*What the task requires*.
Unless it is a picture, every line from the start of the entries through the line with "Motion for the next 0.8" must be retyped exactly.

(Data extracted from a collection)
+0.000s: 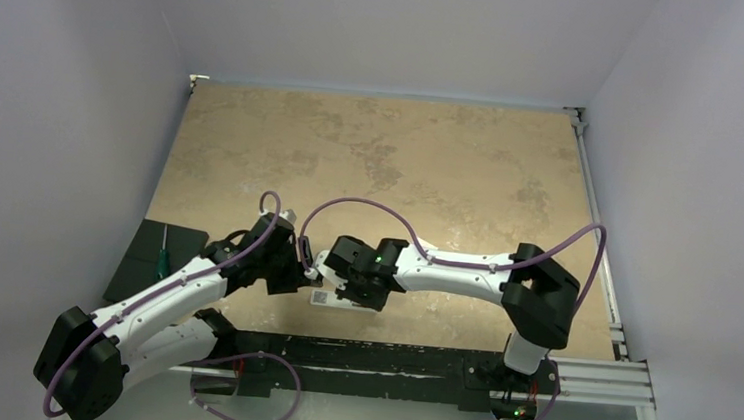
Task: Load the batteries into the remote control
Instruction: Load the battery into the remote control.
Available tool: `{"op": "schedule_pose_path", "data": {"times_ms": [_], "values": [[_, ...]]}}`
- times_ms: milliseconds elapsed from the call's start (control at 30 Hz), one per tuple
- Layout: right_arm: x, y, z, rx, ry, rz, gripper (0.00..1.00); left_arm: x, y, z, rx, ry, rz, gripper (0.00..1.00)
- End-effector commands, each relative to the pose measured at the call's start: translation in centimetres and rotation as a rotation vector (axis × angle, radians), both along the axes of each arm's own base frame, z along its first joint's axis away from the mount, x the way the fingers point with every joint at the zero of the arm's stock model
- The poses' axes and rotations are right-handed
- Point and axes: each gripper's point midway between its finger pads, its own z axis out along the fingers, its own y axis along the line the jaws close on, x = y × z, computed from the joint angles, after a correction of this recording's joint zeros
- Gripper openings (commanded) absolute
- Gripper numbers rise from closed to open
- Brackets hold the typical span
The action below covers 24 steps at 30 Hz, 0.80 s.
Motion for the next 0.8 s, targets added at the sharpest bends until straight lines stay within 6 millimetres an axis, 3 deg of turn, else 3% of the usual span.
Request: {"op": "schedule_pose_path", "data": {"times_ms": [0, 767], "values": [[0.56, 0.91, 0.42, 0.019, -0.018, -0.01, 0.2, 0.35, -0.46, 0.39, -0.021, -0.026, -0.017, 0.6], [1.17, 1.19, 0.6, 0.026, -0.032, -0.038, 0.29, 0.37, -0.54, 0.38, -0.024, -0.029, -0.021, 0.6]]}}
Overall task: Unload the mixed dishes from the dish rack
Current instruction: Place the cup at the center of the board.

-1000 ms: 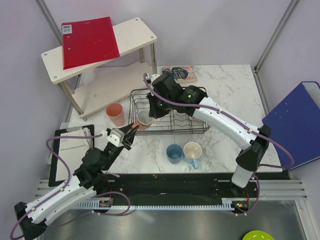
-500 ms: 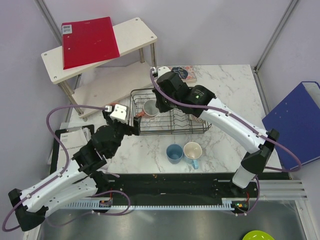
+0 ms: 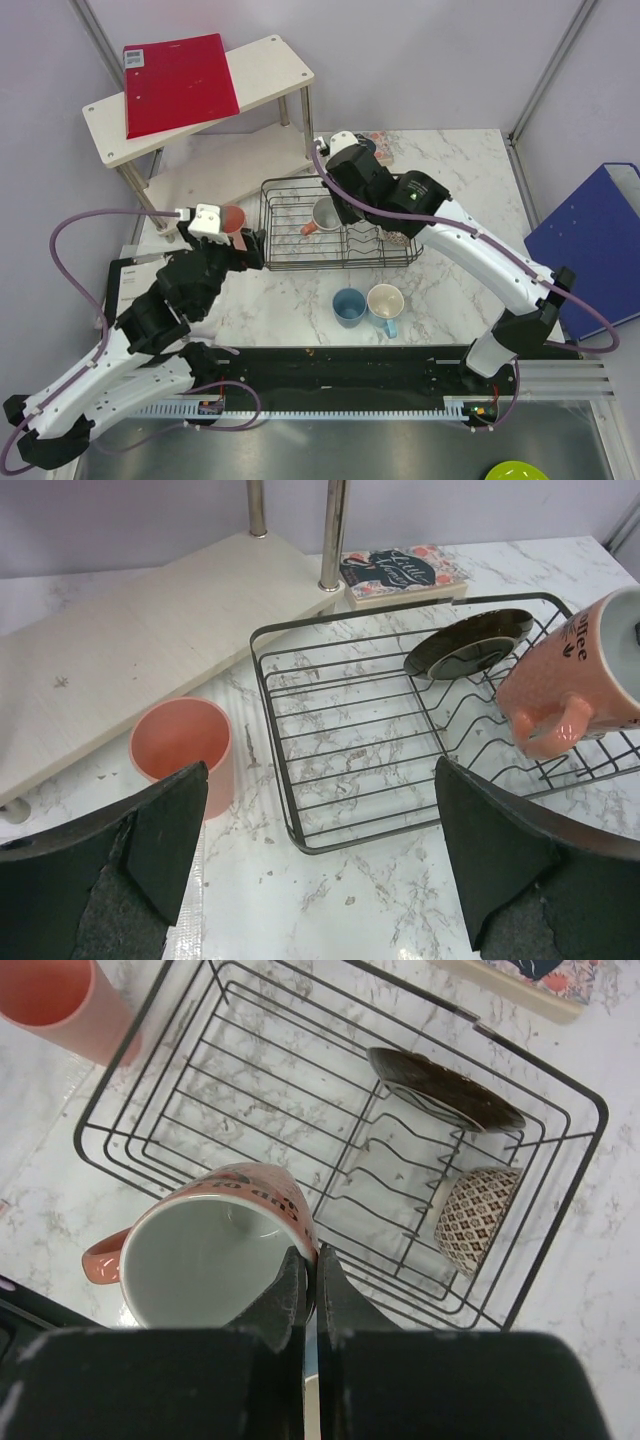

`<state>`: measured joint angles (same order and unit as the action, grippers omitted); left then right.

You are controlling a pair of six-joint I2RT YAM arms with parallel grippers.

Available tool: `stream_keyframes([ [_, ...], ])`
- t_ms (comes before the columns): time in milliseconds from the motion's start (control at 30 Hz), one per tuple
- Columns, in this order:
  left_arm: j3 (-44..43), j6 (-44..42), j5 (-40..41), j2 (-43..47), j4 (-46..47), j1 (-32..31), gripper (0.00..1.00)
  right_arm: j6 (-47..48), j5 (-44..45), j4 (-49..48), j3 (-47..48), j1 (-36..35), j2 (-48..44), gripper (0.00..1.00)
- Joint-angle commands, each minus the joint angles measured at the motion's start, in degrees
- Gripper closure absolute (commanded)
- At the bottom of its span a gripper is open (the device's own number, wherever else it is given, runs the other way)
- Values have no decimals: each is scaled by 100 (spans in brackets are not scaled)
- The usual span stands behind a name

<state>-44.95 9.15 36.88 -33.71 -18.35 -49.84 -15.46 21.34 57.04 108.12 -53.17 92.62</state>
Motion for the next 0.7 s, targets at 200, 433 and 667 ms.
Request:
stream_keyframes([
  [200,-2139,1019,-1050,-1557,-2092,19,1,140,388,115,61,-448,63,100],
  [433,-2703,1414,-4,-1789,-2375,19,1,-27,2,-87,87,-958,362,100],
  [667,-2861,2106,1514,-1516,-3005,378,1,-45,-508,-509,245,-1442,660,100],
])
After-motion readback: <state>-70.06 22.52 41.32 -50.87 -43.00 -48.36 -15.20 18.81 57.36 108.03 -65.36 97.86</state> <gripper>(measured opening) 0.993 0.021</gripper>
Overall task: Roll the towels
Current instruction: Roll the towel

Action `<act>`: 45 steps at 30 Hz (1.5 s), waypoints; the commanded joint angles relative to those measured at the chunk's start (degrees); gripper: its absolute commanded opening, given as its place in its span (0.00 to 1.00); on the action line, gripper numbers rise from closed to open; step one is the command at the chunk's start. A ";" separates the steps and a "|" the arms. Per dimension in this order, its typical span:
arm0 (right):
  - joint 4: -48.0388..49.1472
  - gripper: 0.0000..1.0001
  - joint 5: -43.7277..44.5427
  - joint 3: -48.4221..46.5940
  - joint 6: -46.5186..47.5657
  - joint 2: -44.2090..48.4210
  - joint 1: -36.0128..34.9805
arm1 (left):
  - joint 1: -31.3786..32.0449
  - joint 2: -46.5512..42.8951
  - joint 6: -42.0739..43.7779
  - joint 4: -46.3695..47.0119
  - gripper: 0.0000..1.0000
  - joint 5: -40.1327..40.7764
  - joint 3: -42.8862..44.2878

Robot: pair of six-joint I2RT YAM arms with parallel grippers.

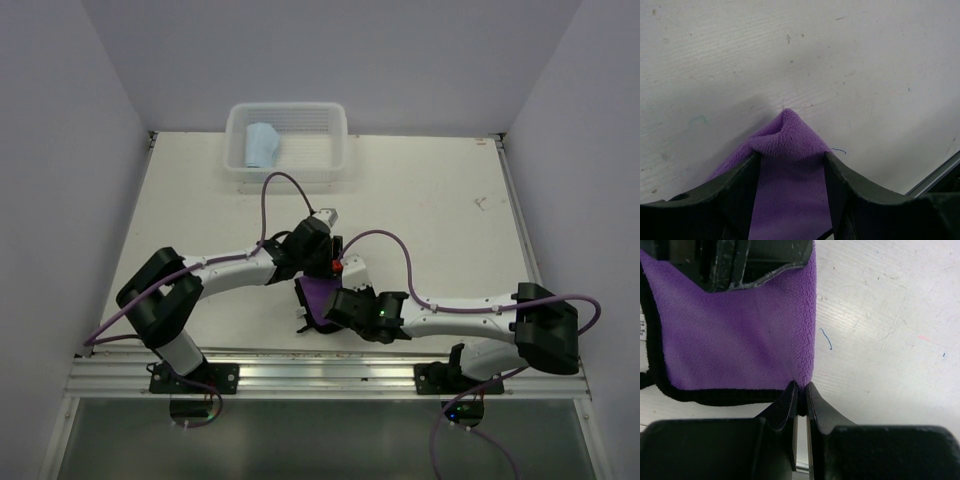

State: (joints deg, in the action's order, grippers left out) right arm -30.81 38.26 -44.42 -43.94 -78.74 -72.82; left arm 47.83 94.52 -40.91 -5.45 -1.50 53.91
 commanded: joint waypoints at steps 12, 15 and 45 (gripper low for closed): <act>2.51 0.00 3.58 -0.58 -1.58 0.78 -1.10 | 0.59 -1.88 -3.21 -1.84 0.64 4.31 2.34; 2.68 0.00 3.84 -0.58 -1.58 0.87 -1.19 | 0.68 -1.53 -4.61 -2.63 0.68 4.92 2.60; 2.68 0.00 7.00 -0.05 -3.61 1.83 -1.80 | 4.72 4.53 -6.03 -12.65 0.63 12.48 11.39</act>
State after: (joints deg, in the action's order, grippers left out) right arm -29.93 41.56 -44.42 -45.80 -78.59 -74.26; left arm 52.21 98.83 -47.37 -16.67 8.45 62.61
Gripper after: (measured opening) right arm 0.101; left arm 0.639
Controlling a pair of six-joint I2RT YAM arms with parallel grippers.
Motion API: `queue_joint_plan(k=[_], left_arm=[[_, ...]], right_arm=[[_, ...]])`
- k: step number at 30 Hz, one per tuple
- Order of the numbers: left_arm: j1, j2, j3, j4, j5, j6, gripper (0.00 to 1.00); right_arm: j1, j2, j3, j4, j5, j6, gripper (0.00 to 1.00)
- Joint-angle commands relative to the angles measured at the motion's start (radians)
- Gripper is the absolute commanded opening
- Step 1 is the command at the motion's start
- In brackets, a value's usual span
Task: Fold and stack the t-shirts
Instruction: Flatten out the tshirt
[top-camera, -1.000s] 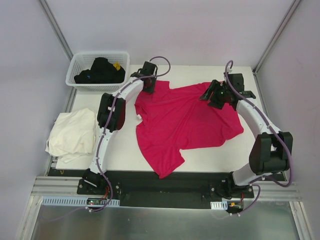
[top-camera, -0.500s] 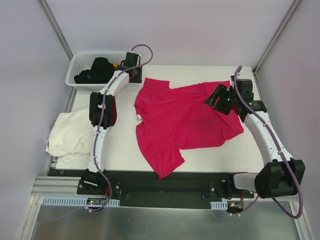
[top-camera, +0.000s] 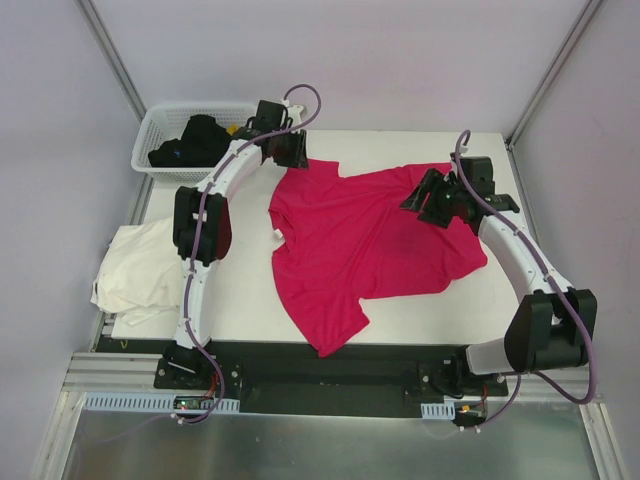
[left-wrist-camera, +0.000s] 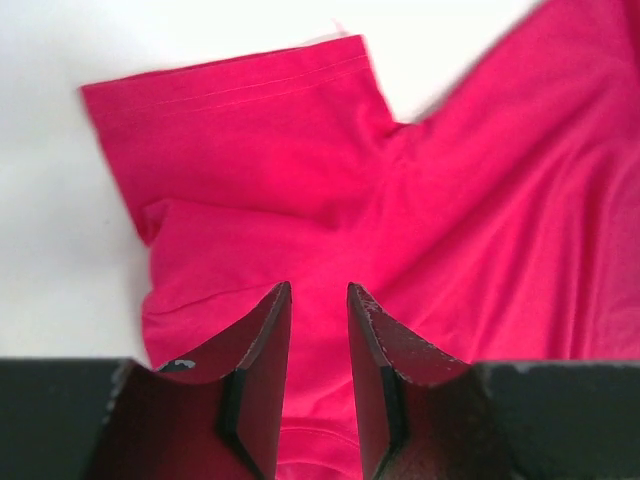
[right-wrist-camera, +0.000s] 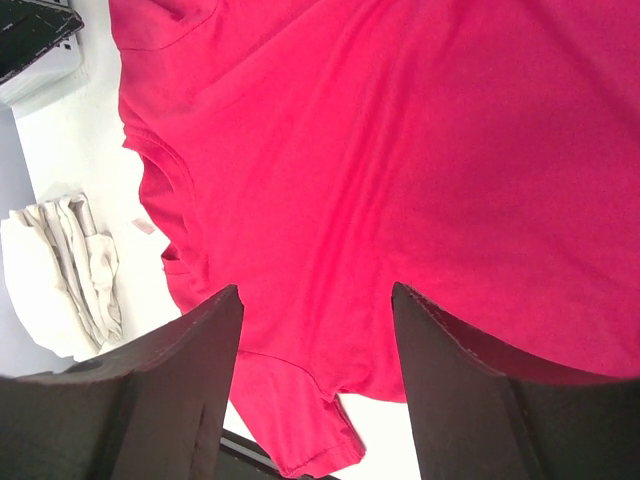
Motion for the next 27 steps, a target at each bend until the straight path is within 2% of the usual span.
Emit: queue_joint_plan(k=[1, 5, 15, 27], left_arm=[[-0.007, -0.032, 0.016, 0.01, 0.13, 0.051, 0.29], [-0.007, 0.022, 0.038, 0.015, 0.252, 0.033, 0.29], [0.012, 0.17, 0.154, 0.017, 0.36, -0.09, 0.31], [0.029, 0.241, 0.176, 0.036, 0.375, -0.235, 0.31]], right_arm=[[0.011, 0.005, 0.031, 0.04, -0.037, 0.013, 0.64], [0.009, -0.003, 0.043, 0.023, -0.014, -0.005, 0.64], [0.004, -0.041, 0.037, 0.02, -0.003, -0.004, 0.63], [0.001, -0.139, 0.019, -0.038, 0.058, 0.012, 0.64]])
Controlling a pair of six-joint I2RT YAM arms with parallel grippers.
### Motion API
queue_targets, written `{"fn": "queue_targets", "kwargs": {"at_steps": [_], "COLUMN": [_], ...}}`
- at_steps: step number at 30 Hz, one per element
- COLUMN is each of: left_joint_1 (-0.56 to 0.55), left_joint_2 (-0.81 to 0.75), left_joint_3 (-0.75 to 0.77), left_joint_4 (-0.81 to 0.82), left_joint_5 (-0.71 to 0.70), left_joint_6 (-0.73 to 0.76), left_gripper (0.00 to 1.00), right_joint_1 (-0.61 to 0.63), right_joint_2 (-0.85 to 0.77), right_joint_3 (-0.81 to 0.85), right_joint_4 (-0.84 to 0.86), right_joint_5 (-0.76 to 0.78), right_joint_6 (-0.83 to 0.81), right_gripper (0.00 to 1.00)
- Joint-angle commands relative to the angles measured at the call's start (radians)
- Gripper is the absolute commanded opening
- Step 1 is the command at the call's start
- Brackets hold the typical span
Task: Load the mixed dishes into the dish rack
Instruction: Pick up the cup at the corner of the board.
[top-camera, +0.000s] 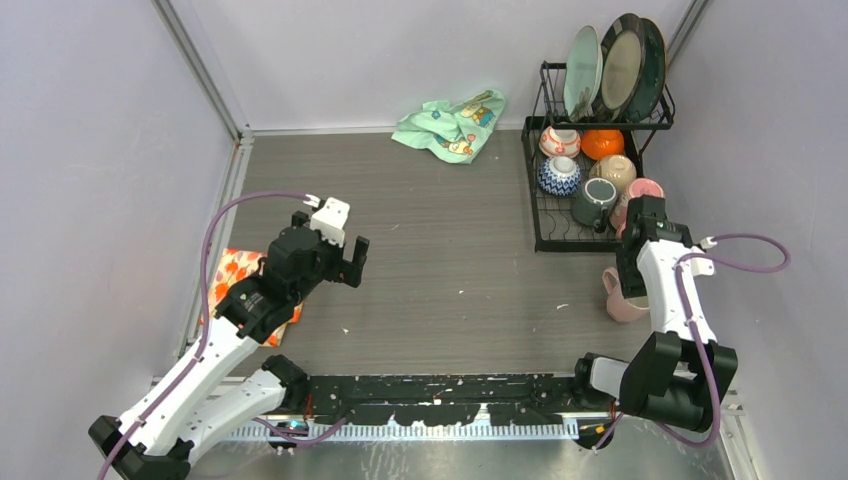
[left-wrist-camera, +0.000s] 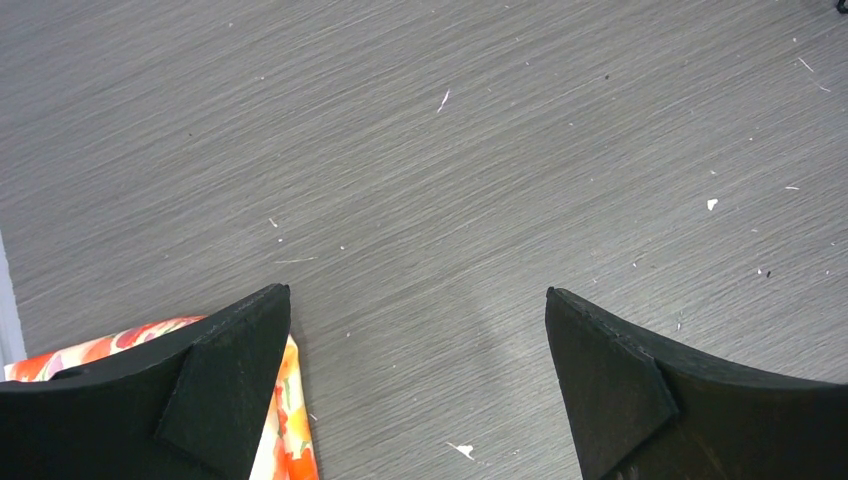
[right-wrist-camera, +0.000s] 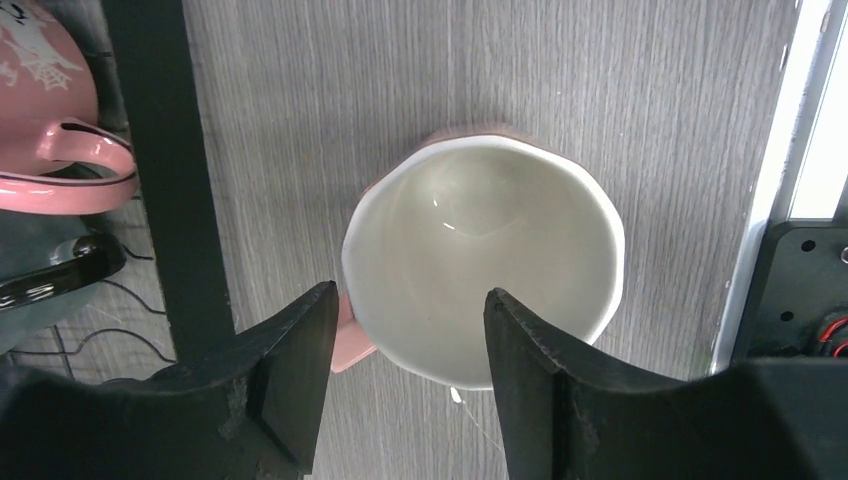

*Solution for this problem*.
+0.000s: 
Task: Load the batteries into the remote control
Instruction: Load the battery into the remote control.
Available tool: `{"op": "schedule_pose_path", "data": {"times_ms": [_], "values": [[_, ...]]}}`
- times_ms: milliseconds elapsed from the call's start (control at 30 Hz), one per tuple
- Layout: right_arm: x, y, z, rx, ry, rz, gripper (0.00..1.00); left_arm: x, y, z, rx, ry, rz, gripper (0.00..1.00)
- End-effector commands, each relative to the pose measured at the call's start: translation in centimetres and rotation as a rotation vector (axis × angle, radians), both along the axes of each arm's own base frame, z along its first joint's axis away from the mount, x the way the fingers point with every joint at the zero of the arm's stock model
- The poses' axes and rotations are right-handed
- Point and axes: each gripper's point midway between its finger pads, its own z axis out along the fingers, its own y axis along the line the jaws close on, x = y × z, computed from the joint angles, after a correction of this recording's joint zeros
- Gripper openings (commanded) absolute
- Gripper numbers rise from closed to open
- Brackets hold the typical span
The action below covers 24 steps at 30 Hz, 0.80 s.
Motion for the next 0.8 s, targets added at the sharpest bends until straight lines stay within 6 millimetres an axis, 3 deg of turn, else 3% of the usual span.

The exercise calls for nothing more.